Availability Anywhere Part 20 — Nested full-tunnel VPN in another full-tunnel VPN with force tunnel mode

This is the twentieth part of the Availability Anywhere series. For your convenience you can find other parts in the table of contents in Part 1 – Connecting to SSH tunnel automatically in Windows

We already know how to use full-tunnel VPN from a virtual machine on the host with TCP over File System. Today we’re going to see how to nest full-tunnel VPN inside another full-tunnel VPN.

Imagine that you take your corporate laptop and go to the office. You want to connect to your client’s network, so you use full-tunnel VPN (something like Cisco AnyConnect or Wireguard). Your client configured their firewall to allow your office’s IP address. All works.

Now, you want to work from home. You take your corporate laptop and come back home. You try connecting to your client’s network, but they didn’t allow your home’s IP address to connect. You try connecting to your office’s network with a VPN and this works well. However, you can’t connect to your client’s VPN now because you can’t have two full-tunnel VPNs enabled. How to deal with that?

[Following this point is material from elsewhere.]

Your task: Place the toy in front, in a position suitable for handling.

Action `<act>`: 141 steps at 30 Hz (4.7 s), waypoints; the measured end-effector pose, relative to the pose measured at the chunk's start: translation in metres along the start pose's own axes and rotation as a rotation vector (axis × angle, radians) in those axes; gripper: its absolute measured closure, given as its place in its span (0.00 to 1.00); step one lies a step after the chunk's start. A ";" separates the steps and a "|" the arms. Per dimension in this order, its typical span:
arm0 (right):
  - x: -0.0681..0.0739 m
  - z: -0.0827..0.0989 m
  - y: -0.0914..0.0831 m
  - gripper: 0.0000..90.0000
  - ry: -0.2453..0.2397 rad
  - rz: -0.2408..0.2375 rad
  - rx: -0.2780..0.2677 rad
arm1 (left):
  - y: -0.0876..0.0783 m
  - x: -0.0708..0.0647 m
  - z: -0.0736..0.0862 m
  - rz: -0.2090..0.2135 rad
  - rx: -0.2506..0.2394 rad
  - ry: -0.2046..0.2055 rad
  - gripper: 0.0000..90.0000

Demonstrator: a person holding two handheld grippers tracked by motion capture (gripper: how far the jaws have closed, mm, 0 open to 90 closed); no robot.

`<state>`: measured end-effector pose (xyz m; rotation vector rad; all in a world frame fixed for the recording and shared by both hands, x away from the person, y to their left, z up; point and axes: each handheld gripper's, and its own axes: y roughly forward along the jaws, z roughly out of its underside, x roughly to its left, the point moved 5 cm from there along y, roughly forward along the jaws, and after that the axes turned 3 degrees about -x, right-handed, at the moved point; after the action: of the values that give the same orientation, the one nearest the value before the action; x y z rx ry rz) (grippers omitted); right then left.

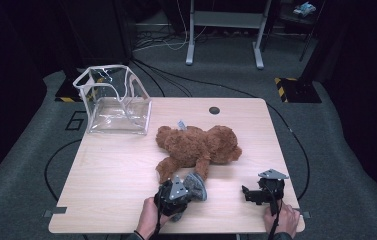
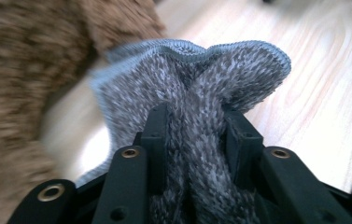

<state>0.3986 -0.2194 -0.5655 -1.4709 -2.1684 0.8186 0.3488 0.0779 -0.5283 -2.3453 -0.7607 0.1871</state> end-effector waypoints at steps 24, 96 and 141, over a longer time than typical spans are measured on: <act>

I managed to get something like that to work with the following setup:

  1. On the host, install Hyper-V
  2. On the host, install Hyper-V guest called VM_A. I used Windows 10 x86. It’s better to use x86 VM to avoid some issues with nested virtualization.
  3. On the host, enable virtualization extension for VM_A with Get-VM | where Name -eq "VM_A" | Set-VMProcessor -ExposeVirtualizationExtensions $true
  4. On the host, connect to Hyper-V guest VM_A with shared drive C:
  5. In Hyper-V guest VM_A, install Virtual Box 4.2.36 which works on Windows x86. Some other version of Virtual Box possibly can work.
  6. In Hyper-V guest VM_A, create Virtual Box guest VM_B. I used Windows 7 x86. Again, use x86 VM version.
  7. Configure VirtualBox guest VM_B networking as NAT with default interface type (something like Intel PRO/1000 MT Desktop)
  8. In VirtualBox guest VM_B, install Virtual Box guest addins
  9. In VirtualBox, configure shared directory \\tsclient\C with full read-write options (uncheck read only) and with automount
  10. In Hyper-V guest VM_A, configure VPN to your office’s network. Let’s call this connection VPN_A.
  11. In VirtualBox guest VM_B, configure VPN to your client’s network. Let’s call this connection VPN_B
  12. You may need to set DNS in VirtualBox guest VM_B to something like
  13. Enable VPN_A, then enable VPN_B.

All should work. Mind that in order to use VPN based on layer 3 GRE protocol (like PPTP) for VPN_A, you may need to reconfigure Hyper-V guest to use bridging. I don’t know if it’s possible to use GRE-based VPN for VPN_B in this setup (I doubt that). However, typical corporate VPN-s use HTTPS on the way to avoid issues.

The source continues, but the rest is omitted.